→ **WORK ORDER**
What you write must match the records exactly, except for the images, which are left out.

→ **MATERIAL SUPPLIED**
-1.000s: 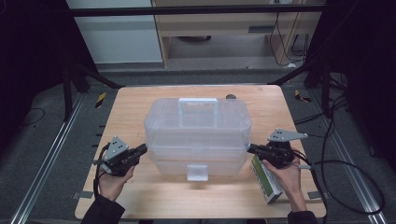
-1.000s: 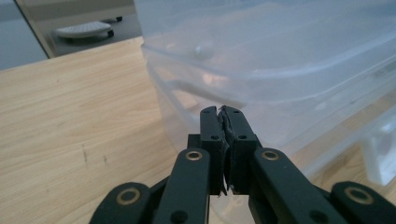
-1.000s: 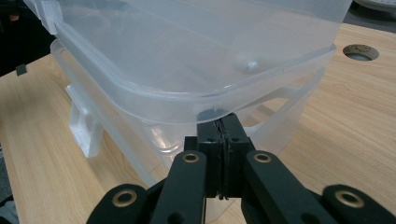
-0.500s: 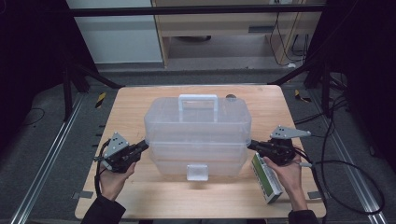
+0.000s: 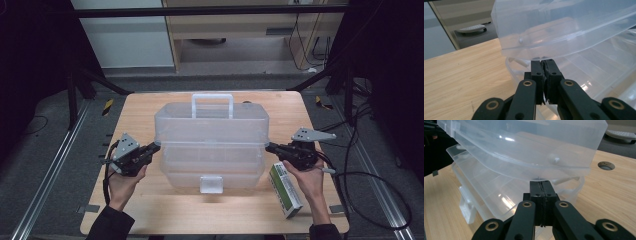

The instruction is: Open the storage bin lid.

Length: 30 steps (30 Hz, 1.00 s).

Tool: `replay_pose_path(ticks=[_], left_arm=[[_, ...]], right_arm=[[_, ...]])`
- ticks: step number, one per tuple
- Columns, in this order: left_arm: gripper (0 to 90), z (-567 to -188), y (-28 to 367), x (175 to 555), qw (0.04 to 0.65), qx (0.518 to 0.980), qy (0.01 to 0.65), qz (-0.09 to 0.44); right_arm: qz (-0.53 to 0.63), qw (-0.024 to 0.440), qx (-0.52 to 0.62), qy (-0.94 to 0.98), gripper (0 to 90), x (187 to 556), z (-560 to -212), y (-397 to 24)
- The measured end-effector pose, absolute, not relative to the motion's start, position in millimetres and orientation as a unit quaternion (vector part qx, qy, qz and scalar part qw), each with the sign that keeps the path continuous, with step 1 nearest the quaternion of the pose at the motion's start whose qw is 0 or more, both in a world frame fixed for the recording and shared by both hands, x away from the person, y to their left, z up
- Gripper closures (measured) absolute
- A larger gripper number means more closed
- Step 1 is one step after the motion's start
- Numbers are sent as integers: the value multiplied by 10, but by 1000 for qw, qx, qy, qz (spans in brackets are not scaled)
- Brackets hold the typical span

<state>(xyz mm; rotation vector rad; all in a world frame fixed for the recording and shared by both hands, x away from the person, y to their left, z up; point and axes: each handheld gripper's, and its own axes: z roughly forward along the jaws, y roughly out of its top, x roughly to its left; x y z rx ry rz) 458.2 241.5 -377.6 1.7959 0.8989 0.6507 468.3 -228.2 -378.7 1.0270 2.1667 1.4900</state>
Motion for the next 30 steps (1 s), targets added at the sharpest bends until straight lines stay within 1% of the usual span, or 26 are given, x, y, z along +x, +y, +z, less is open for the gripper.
replay_pose_path(ticks=[6,15,22,28,29,30], left_arm=[[868,-3715,2373,4627,499,735,372,268],[872,-3752,2341,4623,502,732,370,273],[857,-3781,2333,4627,501,735,368,273],[816,-3805,2364,4595,491,736,372,281],[777,-3826,2382,4585,481,737,376,291],[761,-3826,2382,4585,481,737,376,291]], right_arm=[[521,160,356,759,900,4722,-3704,-2291],[532,161,354,752,900,4699,-3746,-2298],[533,164,354,751,900,4691,-3760,-2305],[530,164,352,753,900,4691,-3764,-2305],[530,164,351,754,900,4692,-3766,-2305],[529,164,351,755,900,4692,-3768,-2303]])
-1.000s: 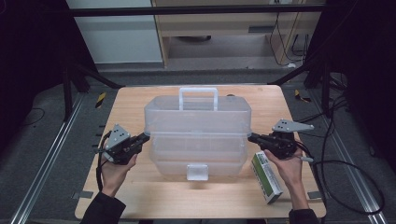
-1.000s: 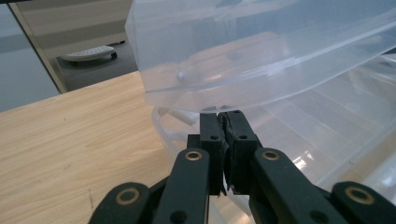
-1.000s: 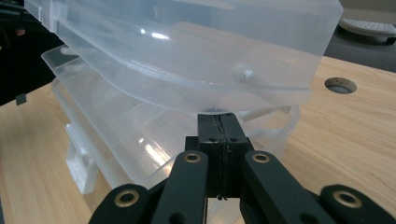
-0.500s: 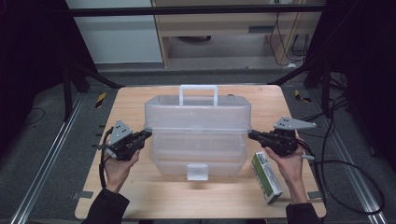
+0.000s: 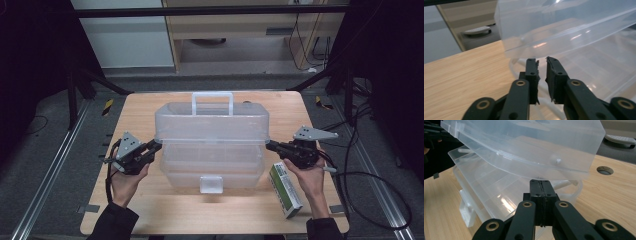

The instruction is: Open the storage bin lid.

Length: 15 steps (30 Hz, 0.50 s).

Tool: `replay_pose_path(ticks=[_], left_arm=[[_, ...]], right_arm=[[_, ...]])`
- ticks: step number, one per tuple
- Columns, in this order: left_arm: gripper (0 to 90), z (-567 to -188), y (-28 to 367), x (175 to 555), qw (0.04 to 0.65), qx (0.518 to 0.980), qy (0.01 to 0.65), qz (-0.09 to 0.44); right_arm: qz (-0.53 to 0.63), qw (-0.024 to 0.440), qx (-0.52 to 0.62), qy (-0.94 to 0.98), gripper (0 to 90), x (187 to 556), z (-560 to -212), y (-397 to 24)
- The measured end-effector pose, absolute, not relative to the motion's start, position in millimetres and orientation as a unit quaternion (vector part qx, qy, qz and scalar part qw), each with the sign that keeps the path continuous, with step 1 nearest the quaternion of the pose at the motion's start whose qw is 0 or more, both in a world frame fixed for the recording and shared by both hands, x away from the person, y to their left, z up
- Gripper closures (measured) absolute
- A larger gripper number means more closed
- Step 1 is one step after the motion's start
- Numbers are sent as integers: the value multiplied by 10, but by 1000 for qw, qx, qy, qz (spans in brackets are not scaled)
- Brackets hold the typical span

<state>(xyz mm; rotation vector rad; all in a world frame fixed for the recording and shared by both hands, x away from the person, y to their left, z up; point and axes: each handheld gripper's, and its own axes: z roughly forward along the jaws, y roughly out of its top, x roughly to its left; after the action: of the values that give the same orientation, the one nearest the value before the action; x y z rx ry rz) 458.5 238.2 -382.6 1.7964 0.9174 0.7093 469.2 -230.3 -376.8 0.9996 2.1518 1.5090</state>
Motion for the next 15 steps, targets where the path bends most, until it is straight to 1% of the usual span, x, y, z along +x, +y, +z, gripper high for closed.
replay_pose_path(ticks=[8,11,15], left_arm=[[612,-3829,2386,4618,481,728,382,304],[589,-3826,2364,4641,482,728,380,305],[588,-3835,2331,4689,482,729,379,304]], right_arm=[[525,159,352,758,900,4697,-3780,-2283],[526,157,352,758,900,4701,-3786,-2273],[525,157,350,760,900,4703,-3790,-2261]])
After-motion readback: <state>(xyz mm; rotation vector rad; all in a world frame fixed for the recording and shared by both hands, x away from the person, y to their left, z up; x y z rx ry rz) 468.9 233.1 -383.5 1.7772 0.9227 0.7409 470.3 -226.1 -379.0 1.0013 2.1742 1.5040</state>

→ **RESULT OF THIS TASK**
-1.000s: 
-1.000s: 
-1.000s: 
-0.500s: 
+0.000s: 

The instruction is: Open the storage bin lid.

Length: 30 steps (30 Hz, 1.00 s).

Tool: `replay_pose_path(ticks=[_], left_arm=[[_, ...]], right_arm=[[_, ...]])`
- ticks: step number, one per tuple
- Columns, in this order: left_arm: gripper (0 to 90), z (-567 to -188), y (-28 to 367), x (175 to 555), qw (0.04 to 0.65), qx (0.518 to 0.980), qy (0.01 to 0.65), qz (-0.09 to 0.44); right_arm: qz (-0.53 to 0.63), qw (-0.024 to 0.440), qx (-0.52 to 0.62), qy (-0.94 to 0.98), gripper (0 to 90), x (187 to 556), z (-560 to -212), y (-397 to 24)
- The measured end-effector pose, absolute, not relative to the motion's start, position in millimetres and orientation as a unit quaternion (vector part qx, qy, qz and scalar part qw), each with the sign that keeps the path continuous, with step 1 nearest the quaternion of the pose at the motion's start whose qw is 0 or more, both in a world frame fixed for the recording and shared by both hands, x away from the person, y to their left, z up
- Gripper closures (measured) absolute
- A larger gripper number means more closed
- Step 1 is one step after the motion's start
- Numbers are sent as integers: the value multiplied by 10, but by 1000 for qw, qx, qy, qz (spans in brackets are not scaled)
- Brackets hold the typical span

<state>(xyz mm; rotation vector rad; all in a world frame fixed for the recording and shared by both hands, x away from the person, y to their left, z up; point and axes: each handheld gripper's, and its own axes: z roughly forward along the jaws, y roughly out of its top, x roughly to its left; x y z rx ry rz) 458.2 241.5 -377.6 1.7959 0.8989 0.6507 468.3 -228.2 -378.7 1.0270 2.1667 1.4900</state>
Motion for the next 30 steps (1 s), targets added at the sharpest bends until straight lines stay within 1% of the usual span, or 26 are given, x, y, z along +x, +y, +z, less is open for the gripper.
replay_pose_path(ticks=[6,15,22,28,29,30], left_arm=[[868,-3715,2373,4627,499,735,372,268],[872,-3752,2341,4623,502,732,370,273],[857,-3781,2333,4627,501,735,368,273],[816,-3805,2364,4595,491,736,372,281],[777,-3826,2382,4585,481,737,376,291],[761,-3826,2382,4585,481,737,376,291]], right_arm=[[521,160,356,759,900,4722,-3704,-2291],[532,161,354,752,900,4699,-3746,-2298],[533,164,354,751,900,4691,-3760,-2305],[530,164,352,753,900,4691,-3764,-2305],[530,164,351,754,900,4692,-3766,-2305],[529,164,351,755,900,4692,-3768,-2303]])
-1.000s: 
-1.000s: 
-1.000s: 
-0.500s: 
+0.000s: 

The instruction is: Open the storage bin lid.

Length: 15 steps (30 Hz, 0.50 s).

Tool: `replay_pose_path(ticks=[_], left_arm=[[_, ...]], right_arm=[[_, ...]])`
- ticks: step number, one per tuple
- Columns, in this order: left_arm: gripper (0 to 90), z (-567 to -188), y (-28 to 367), x (175 to 555), qw (0.04 to 0.65), qx (0.518 to 0.980), qy (0.01 to 0.65), qz (-0.09 to 0.44); right_arm: qz (-0.53 to 0.63), qw (-0.024 to 0.440), qx (-0.52 to 0.62), qy (-0.94 to 0.98), gripper (0 to 90), x (187 to 556), z (-560 to -212), y (-397 to 24)
- The measured end-effector pose, absolute, not relative to the motion's start, position in millimetres and orientation as a unit quaternion (vector part qx, qy, qz and scalar part qw), each with the sign that keeps the path continuous, with step 1 nearest the quaternion of the pose at the motion's start whose qw is 0 or more, both in a world frame fixed for the recording and shared by both hands, x away from the person, y to their left, z up
- Gripper closures (measured) absolute
- A larger gripper number means more closed
- Step 1 is one step after the motion's start
- Numbers are sent as integers: the value multiplied by 10, but by 1000 for qw, qx, qy, qz (spans in brackets are not scaled)
- Brackets hold the typical span

<state>(xyz mm; rotation vector rad; all in a world frame fixed for the recording and shared by both hands, x away from the person, y to their left, z up; point and axes: each handheld gripper's, and its own axes: z roughly forward along the jaws, y roughly out of its top, x roughly to its left; after the action: of the values that give the same orientation, the one nearest the value before the action; x y z rx ry rz) 458.5 238.2 -382.6 1.7964 0.9174 0.7093 469.2 -230.3 -376.8 0.9996 2.1518 1.5090</state>
Motion for the next 15 steps, targets where the path bends most, until it is straight to 1% of the usual span, x, y, z along +x, +y, +z, gripper high for closed.
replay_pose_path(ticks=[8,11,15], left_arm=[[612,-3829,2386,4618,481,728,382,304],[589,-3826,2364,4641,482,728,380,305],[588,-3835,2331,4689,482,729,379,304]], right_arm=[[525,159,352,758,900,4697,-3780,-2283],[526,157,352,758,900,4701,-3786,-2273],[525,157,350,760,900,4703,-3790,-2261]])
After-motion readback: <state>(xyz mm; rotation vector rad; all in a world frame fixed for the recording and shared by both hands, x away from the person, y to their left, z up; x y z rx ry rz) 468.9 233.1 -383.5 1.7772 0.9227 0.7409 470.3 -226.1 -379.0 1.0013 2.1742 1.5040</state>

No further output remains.